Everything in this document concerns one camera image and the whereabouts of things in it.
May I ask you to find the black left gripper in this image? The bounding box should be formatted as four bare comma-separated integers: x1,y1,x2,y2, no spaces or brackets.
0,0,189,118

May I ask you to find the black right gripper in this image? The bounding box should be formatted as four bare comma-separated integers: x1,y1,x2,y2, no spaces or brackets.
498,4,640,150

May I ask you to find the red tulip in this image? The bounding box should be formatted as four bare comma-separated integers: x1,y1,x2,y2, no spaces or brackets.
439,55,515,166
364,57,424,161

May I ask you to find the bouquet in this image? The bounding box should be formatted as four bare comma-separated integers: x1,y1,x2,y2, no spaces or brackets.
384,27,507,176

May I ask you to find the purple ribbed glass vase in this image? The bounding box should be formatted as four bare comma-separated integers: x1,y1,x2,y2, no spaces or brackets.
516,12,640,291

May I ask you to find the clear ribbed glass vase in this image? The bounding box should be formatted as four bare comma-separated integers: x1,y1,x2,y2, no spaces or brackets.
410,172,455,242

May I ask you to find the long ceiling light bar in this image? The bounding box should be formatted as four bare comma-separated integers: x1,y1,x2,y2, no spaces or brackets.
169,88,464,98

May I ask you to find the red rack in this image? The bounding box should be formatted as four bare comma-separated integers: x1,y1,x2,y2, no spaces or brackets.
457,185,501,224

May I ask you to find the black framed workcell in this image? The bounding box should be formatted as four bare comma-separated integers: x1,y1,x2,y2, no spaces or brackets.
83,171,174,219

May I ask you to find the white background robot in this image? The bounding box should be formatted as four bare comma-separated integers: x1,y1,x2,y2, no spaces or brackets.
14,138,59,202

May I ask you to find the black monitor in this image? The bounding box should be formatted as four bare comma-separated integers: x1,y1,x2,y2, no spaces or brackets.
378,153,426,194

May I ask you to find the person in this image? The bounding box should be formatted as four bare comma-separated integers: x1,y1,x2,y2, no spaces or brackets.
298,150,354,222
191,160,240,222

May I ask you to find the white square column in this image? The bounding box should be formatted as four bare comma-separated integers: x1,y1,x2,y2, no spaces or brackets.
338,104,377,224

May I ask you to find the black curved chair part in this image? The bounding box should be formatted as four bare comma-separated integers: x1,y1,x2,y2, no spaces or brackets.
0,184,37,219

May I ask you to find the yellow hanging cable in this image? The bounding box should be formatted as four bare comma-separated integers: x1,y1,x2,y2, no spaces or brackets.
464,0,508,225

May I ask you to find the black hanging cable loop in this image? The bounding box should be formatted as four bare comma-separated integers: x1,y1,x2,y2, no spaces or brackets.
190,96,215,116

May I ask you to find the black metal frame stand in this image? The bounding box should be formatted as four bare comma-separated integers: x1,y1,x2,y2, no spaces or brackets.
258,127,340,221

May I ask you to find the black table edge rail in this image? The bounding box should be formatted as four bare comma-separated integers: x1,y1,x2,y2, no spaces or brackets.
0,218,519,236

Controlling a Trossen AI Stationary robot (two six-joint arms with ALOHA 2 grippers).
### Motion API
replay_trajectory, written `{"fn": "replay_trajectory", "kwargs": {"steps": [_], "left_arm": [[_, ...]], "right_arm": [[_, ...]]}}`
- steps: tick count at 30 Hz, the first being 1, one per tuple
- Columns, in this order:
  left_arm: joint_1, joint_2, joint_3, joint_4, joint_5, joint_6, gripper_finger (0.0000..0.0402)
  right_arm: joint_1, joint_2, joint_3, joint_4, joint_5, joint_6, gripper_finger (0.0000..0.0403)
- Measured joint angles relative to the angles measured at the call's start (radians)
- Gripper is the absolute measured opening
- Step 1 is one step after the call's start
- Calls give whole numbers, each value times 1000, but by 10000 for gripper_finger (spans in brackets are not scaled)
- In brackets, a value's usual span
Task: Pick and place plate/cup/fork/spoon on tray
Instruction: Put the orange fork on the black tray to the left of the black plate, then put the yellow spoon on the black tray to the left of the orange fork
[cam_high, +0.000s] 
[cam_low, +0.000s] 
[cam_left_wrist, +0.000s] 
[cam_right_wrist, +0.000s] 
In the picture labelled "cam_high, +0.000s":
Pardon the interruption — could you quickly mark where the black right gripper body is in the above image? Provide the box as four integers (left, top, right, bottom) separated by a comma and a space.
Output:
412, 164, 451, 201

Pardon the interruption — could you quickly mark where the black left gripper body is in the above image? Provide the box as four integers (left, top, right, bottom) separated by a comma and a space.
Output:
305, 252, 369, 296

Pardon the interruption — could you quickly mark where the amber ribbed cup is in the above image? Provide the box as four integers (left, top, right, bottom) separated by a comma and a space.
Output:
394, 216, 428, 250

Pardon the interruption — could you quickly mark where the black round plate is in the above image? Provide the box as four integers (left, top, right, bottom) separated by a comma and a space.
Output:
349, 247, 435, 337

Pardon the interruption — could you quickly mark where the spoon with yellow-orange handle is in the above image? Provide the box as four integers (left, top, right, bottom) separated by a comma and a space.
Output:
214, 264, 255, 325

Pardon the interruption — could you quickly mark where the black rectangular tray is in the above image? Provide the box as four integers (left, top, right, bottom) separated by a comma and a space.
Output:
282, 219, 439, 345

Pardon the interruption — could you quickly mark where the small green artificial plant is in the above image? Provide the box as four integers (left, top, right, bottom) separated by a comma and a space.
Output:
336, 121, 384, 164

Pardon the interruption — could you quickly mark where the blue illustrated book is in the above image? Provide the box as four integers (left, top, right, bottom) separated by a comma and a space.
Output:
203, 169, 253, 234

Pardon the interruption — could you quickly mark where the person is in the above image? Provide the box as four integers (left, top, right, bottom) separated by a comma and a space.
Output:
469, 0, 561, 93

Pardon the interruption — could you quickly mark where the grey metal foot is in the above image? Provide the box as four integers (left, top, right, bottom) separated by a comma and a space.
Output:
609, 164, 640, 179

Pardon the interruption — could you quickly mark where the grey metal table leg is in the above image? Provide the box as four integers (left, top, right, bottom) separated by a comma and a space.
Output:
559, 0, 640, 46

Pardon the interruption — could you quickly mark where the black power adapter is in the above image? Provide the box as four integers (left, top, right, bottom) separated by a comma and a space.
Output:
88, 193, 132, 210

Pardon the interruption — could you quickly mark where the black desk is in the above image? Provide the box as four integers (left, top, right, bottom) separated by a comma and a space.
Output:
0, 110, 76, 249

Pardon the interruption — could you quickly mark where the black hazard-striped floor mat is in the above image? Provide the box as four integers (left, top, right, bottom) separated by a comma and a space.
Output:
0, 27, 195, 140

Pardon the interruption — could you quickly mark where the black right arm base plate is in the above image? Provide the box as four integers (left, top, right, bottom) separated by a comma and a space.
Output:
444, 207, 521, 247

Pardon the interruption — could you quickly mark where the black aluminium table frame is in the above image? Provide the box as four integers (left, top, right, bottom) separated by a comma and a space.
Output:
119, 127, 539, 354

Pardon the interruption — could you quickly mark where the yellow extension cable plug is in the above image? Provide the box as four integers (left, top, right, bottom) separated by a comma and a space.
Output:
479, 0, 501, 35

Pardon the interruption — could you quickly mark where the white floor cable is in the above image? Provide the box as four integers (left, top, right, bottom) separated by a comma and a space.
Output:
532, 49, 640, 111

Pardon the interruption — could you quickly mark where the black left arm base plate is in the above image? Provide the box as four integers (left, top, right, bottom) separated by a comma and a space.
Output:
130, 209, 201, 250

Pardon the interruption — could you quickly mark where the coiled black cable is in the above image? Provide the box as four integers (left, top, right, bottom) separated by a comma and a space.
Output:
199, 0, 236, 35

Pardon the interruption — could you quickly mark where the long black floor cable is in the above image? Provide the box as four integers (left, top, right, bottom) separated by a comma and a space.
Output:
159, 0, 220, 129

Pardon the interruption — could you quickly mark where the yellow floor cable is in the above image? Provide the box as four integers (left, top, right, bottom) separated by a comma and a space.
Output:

◇ ◇ ◇ ◇ ◇

Check the listing above for "steps". Show every line where it turns up.

## Result of this exercise:
replay_trajectory, written `{"fn": "replay_trajectory", "kwargs": {"steps": [_], "left_arm": [[_, ...]], "right_arm": [[_, ...]]}}`
- steps: tick count at 30 Hz, the first being 1, one per tuple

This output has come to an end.